• [What is required] Once the line with "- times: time" is found in the entries below, print it and each following line exactly, stopping after the line with "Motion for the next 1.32"; print nothing else.

The input below:

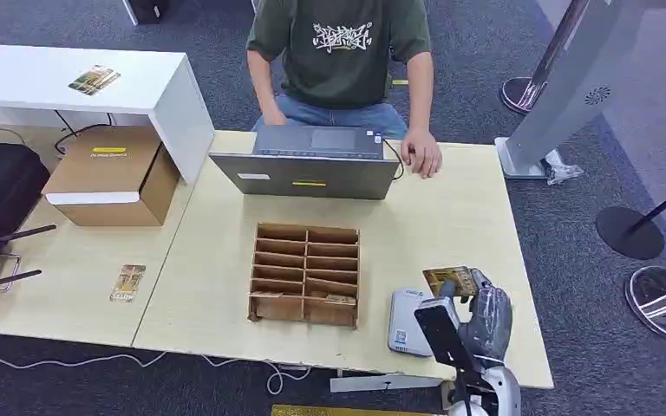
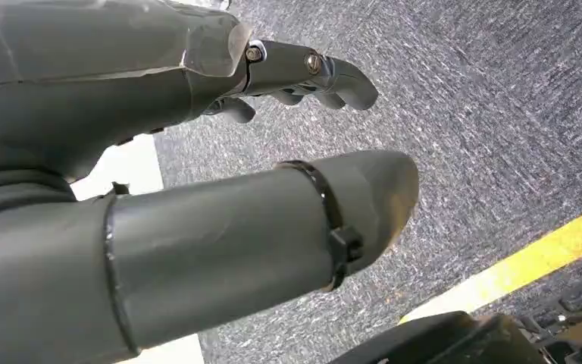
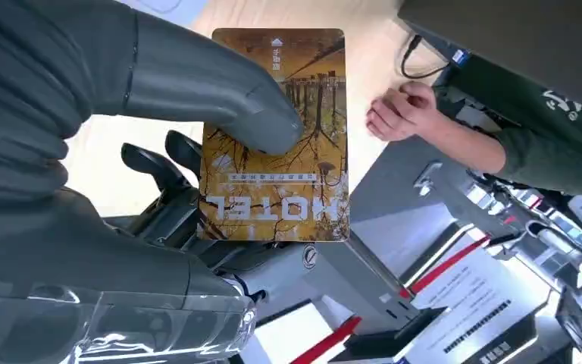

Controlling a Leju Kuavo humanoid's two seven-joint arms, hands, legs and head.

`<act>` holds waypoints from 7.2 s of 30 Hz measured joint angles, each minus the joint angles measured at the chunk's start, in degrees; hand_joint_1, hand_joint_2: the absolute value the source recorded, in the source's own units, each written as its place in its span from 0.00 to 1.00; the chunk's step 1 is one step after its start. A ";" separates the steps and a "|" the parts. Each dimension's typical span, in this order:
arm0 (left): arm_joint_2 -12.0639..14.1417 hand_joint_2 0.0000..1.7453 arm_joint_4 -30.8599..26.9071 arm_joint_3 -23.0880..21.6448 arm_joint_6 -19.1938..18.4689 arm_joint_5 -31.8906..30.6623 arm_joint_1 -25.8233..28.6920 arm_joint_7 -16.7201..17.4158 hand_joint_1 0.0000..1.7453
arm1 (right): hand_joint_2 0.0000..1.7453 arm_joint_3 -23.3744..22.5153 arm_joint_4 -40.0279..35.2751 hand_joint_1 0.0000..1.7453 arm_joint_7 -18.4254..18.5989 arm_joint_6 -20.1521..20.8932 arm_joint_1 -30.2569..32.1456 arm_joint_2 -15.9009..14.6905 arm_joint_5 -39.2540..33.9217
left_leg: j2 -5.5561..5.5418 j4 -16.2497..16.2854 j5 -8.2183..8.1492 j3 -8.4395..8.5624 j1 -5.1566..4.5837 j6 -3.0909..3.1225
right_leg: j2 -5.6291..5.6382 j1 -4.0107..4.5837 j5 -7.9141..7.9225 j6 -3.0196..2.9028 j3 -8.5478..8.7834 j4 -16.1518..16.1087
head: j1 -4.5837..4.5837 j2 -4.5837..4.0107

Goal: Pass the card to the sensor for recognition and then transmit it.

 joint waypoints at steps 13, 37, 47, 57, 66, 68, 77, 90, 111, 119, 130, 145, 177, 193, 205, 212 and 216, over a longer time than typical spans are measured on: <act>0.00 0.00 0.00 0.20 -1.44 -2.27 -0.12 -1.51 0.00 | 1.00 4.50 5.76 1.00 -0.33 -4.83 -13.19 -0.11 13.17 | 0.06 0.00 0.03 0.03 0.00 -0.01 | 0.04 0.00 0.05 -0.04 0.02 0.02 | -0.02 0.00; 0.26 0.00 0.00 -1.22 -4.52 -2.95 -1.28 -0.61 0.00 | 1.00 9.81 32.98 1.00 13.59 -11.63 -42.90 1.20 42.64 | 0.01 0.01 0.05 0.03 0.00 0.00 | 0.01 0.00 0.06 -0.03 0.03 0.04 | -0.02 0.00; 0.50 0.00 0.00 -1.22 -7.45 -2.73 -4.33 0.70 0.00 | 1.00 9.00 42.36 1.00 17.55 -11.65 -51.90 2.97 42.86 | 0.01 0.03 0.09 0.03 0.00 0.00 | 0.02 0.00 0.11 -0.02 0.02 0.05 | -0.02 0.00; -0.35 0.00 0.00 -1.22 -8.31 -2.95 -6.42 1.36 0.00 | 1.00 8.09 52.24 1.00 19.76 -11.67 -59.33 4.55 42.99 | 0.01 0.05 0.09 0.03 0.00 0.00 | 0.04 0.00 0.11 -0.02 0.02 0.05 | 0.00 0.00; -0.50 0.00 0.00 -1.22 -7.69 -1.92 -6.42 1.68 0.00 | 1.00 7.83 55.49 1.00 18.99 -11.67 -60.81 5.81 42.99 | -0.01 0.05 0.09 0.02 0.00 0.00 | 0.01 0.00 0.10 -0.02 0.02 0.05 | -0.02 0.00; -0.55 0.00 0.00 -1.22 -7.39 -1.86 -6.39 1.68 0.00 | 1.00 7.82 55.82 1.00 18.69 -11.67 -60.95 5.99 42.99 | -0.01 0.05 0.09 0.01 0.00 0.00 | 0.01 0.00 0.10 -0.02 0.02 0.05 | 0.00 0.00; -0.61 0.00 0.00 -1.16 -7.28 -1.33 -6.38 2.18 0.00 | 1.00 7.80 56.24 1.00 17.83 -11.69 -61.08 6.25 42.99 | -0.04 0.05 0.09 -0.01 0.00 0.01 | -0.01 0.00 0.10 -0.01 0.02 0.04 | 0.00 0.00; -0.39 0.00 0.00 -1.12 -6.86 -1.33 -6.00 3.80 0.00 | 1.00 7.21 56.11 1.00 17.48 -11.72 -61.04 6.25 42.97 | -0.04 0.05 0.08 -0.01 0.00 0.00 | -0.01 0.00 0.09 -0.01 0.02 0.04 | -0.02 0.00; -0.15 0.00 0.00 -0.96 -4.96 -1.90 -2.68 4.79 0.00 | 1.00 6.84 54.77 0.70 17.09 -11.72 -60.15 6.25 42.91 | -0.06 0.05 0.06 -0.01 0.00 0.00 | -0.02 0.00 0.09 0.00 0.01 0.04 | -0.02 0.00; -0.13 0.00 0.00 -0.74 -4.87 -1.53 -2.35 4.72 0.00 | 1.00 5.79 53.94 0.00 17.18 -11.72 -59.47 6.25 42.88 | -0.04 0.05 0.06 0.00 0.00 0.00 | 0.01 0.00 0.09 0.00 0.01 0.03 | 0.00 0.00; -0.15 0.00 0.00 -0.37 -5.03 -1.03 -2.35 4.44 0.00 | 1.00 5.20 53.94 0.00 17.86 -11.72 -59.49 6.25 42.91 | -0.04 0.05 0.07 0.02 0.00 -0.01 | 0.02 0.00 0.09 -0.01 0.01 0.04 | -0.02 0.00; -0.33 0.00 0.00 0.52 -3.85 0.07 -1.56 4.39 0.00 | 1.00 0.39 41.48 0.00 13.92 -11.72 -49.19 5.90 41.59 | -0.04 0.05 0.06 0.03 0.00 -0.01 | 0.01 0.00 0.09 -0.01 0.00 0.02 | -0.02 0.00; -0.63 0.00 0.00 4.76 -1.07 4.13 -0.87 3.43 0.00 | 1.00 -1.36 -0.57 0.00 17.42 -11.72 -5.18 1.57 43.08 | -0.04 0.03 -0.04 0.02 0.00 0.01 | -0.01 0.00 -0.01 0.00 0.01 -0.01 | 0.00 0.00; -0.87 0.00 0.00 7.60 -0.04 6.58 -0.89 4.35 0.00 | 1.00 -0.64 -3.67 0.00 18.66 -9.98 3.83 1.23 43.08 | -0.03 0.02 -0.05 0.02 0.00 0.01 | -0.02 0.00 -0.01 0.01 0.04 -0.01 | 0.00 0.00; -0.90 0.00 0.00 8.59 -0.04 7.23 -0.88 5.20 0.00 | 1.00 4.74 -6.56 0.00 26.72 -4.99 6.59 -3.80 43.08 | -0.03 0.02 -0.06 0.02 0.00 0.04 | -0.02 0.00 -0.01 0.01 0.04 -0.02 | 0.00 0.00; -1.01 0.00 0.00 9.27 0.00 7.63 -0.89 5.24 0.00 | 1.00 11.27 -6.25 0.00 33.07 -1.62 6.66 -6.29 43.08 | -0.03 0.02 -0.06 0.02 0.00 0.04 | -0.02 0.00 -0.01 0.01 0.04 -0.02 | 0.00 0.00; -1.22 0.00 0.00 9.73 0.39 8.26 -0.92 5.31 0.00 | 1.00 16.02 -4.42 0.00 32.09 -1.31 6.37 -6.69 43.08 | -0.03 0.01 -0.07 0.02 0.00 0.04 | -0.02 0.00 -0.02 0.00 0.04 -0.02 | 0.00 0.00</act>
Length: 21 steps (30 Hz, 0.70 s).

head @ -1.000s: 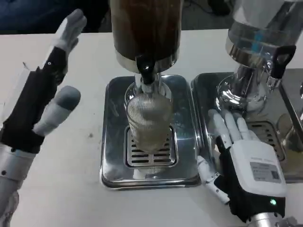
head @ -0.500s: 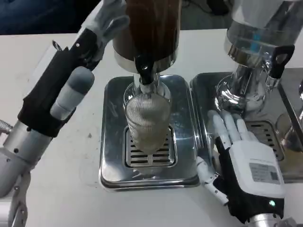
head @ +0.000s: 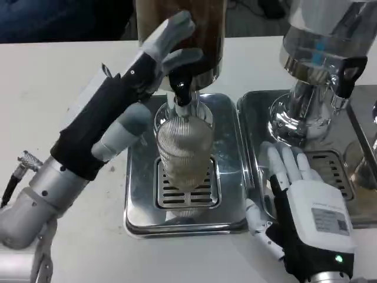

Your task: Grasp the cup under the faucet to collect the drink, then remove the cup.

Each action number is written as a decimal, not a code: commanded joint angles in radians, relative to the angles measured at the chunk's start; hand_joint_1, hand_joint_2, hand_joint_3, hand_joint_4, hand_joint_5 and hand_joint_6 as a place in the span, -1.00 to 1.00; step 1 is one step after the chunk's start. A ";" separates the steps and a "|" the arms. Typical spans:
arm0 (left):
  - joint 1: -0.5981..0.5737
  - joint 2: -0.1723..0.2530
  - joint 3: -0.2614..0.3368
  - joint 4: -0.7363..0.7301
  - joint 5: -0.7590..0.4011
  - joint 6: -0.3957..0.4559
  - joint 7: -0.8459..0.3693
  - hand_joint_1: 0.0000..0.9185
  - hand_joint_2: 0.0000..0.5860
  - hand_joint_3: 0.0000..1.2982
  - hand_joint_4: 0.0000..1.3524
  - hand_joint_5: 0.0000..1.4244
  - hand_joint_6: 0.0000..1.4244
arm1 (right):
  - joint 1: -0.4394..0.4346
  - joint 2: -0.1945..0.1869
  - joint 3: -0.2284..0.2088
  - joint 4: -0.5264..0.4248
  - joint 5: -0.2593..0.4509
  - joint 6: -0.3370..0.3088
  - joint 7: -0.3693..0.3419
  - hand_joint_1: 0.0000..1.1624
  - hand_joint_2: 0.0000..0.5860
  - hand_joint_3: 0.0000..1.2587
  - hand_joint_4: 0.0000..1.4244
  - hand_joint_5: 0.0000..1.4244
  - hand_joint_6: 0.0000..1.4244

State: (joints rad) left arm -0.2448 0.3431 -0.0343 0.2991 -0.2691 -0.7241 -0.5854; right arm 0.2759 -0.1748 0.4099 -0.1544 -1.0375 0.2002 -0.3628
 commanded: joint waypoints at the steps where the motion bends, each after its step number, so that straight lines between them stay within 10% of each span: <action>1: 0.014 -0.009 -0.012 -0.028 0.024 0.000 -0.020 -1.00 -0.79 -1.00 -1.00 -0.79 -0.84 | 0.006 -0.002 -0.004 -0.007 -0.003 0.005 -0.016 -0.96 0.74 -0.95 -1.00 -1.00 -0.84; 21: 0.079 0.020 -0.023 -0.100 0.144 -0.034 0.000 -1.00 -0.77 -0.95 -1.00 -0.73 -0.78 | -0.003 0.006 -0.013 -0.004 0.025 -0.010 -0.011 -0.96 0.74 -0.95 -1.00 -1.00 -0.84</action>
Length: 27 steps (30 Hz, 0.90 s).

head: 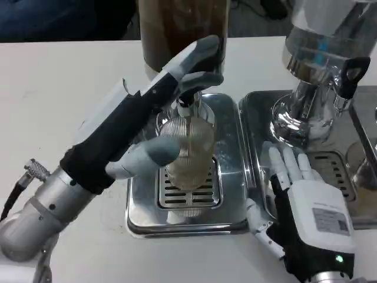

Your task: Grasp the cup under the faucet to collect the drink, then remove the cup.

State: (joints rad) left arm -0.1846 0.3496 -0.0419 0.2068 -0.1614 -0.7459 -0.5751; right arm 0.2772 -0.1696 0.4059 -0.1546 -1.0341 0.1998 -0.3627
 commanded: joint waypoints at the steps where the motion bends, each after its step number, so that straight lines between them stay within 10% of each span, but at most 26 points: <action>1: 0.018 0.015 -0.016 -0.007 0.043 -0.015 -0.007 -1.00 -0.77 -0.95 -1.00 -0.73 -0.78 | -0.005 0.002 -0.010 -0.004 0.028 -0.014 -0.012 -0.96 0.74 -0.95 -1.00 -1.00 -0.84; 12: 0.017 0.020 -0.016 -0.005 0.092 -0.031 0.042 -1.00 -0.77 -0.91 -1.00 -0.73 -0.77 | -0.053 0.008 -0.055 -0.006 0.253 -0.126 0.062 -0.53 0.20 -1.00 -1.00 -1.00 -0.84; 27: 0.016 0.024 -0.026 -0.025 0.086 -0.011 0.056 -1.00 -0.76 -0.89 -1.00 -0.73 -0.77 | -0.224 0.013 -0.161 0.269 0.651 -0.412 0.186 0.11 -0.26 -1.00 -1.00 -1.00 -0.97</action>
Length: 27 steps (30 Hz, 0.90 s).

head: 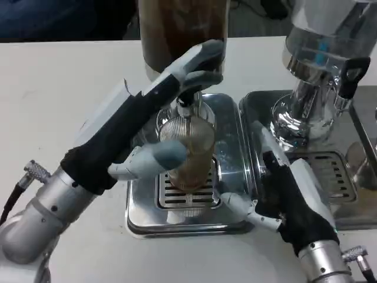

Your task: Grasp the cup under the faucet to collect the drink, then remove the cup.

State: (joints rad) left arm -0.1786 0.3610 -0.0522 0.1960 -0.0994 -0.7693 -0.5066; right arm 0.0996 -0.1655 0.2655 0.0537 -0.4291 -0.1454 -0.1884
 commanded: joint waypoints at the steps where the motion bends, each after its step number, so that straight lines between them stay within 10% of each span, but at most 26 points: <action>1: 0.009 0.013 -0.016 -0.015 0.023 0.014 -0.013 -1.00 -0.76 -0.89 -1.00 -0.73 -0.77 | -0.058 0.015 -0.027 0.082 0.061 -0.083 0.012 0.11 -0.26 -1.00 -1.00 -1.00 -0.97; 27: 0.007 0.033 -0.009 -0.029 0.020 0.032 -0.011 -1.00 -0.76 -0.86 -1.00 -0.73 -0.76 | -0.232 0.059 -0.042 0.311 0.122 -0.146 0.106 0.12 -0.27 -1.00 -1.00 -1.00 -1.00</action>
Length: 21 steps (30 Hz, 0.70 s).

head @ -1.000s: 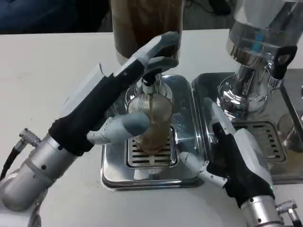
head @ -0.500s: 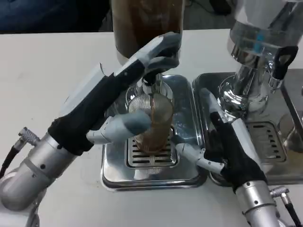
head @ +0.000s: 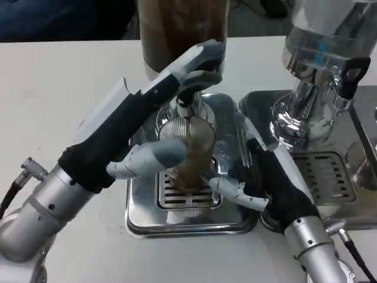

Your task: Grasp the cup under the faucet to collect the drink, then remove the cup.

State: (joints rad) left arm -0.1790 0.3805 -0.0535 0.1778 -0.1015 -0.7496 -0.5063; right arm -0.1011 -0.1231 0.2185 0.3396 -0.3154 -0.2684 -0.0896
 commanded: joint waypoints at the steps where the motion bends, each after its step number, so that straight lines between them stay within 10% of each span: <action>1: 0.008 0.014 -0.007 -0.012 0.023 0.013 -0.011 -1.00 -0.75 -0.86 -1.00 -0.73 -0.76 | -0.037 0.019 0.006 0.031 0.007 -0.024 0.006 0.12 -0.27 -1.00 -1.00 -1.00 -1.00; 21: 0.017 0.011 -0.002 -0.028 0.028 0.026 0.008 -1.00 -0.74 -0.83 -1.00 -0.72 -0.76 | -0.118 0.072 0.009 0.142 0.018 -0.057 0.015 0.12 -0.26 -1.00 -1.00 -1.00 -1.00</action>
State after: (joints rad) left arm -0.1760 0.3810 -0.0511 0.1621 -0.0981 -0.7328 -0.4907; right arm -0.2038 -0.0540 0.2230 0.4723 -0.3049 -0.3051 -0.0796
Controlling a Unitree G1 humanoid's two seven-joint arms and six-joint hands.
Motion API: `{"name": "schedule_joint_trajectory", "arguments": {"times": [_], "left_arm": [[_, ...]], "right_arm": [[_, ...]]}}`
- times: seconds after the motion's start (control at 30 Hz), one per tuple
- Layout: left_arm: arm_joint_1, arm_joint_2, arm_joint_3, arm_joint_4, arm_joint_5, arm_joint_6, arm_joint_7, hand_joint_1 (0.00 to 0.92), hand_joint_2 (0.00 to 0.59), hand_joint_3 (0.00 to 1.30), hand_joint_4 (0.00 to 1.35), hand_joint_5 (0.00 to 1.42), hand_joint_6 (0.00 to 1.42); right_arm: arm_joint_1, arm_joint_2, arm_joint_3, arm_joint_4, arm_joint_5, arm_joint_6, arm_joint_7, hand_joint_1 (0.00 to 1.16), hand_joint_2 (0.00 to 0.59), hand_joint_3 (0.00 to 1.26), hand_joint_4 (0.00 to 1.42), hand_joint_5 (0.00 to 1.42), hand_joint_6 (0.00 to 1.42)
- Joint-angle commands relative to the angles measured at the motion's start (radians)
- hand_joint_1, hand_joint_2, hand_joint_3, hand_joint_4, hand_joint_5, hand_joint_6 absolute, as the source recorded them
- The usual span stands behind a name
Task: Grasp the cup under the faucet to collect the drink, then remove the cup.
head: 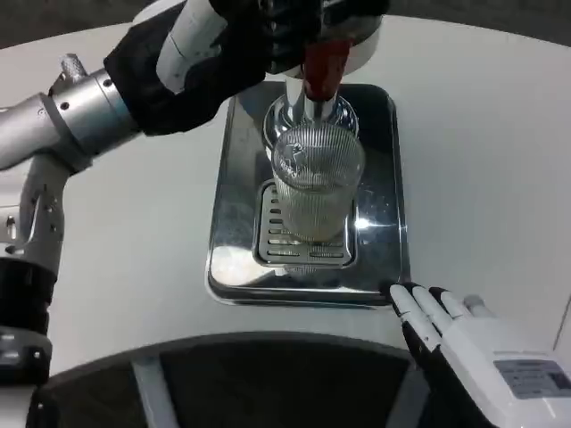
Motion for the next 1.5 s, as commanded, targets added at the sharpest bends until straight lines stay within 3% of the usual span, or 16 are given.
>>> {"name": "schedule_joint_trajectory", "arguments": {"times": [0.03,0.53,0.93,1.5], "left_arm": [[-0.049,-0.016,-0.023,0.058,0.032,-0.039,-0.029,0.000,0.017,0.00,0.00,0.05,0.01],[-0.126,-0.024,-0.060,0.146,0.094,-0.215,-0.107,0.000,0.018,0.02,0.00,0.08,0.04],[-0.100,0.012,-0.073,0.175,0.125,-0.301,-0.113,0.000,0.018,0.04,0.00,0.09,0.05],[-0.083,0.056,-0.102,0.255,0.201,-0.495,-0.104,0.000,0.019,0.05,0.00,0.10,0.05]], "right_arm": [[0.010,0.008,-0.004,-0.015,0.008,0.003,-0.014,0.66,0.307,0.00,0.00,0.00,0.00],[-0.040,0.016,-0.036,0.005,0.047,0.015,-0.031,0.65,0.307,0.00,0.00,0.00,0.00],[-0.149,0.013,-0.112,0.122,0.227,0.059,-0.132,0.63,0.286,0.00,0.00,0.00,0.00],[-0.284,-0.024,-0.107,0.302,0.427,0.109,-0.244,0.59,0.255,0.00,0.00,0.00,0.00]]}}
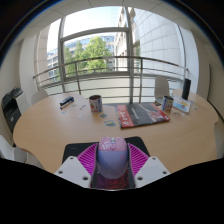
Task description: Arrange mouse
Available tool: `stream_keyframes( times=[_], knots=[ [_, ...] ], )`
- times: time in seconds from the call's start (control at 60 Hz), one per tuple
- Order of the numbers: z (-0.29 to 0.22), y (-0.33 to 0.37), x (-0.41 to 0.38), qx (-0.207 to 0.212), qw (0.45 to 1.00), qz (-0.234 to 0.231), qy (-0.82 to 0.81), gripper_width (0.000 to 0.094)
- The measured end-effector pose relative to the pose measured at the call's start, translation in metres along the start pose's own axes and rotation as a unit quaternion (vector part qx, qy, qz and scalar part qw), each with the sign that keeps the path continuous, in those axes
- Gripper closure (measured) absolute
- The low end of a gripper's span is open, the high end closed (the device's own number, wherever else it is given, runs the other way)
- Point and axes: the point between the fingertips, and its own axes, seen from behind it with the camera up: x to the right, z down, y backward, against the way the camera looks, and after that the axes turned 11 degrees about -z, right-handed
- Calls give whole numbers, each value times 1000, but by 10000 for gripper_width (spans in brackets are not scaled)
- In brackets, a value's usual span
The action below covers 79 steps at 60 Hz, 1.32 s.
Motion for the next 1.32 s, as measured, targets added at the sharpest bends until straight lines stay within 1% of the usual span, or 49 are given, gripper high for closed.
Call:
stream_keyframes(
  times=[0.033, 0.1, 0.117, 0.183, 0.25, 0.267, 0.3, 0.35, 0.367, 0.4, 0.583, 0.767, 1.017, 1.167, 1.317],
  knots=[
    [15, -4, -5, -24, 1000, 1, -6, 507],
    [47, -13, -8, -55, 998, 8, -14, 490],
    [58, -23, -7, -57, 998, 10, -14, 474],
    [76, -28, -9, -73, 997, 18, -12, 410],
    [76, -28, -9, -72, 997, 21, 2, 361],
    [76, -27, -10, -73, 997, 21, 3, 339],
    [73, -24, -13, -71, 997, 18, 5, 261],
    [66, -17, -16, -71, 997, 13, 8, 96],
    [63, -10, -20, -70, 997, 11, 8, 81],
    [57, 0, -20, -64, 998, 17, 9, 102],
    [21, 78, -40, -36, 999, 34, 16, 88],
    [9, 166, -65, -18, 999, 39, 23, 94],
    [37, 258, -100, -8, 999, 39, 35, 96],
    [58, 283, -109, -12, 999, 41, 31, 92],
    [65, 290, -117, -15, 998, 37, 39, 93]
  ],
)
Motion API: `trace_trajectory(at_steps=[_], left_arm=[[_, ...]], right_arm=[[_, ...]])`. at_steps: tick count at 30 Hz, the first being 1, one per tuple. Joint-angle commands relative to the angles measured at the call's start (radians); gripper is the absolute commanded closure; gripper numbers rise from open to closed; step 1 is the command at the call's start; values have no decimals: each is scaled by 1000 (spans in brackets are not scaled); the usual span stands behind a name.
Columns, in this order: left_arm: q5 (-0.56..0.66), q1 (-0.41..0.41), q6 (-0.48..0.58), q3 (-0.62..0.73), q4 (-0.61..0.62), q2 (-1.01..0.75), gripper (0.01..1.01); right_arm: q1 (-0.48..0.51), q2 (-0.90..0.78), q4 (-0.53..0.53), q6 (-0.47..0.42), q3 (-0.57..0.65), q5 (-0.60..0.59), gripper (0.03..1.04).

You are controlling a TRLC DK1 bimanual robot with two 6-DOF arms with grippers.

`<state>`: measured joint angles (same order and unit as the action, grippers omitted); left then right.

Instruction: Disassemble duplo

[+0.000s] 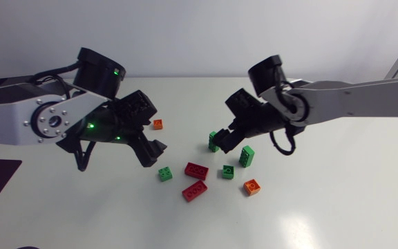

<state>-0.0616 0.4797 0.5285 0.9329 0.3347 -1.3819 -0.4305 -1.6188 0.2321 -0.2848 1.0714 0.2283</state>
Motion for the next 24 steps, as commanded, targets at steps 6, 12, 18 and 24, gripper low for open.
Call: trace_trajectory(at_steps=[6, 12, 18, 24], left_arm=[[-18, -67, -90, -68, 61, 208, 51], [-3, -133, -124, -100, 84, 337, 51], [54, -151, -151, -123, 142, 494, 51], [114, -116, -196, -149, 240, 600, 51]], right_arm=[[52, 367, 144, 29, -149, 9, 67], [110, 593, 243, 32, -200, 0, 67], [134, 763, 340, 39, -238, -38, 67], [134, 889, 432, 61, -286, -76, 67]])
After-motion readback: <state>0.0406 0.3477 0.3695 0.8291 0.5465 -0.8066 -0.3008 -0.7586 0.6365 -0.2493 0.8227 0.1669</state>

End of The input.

• [Solution below]
- times: time in seconds from the call's start (control at 60 Hz), one per tuple
- Order of the numbers: z (-0.29 to 0.22), y (-0.33 to 0.37), x (-0.41 to 0.38), qx (-0.207 to 0.212), qw (0.45 to 1.00), qz (-0.234 to 0.231), qy (-0.82 to 0.81), gripper_width (0.000 to 0.094)
- The measured end-effector pose relative to the pose measured at the call's start, translation in metres along the start pose's own axes and rotation as a unit quaternion (vector part qx, qy, qz and scalar part qw), each with the sign that keeps the path continuous, in those axes
- Gripper closure (measured) absolute
- The low end of a gripper's span is open, the high end closed (the device's own number, wherever else it is given, runs the other way)
- Point and axes: the point between the fingertips, and its own axes, seen from behind it with the camera up: x to the right, z down, y backward, against the way the camera looks, and after that the axes turned 11 degrees about -z, right-handed
- Calls give whole numbers, each value times 1000, but by 10000 for gripper_width (spans in brackets are not scaled)
- In brackets, a value's usual span
The action below covers 79 steps at 60 Hz, 1.32 s.
Motion for the next 1.32 s, as measured, targets added at the sharpest bends until straight lines stay within 1% of the usual span, or 49 are given, gripper high for closed.

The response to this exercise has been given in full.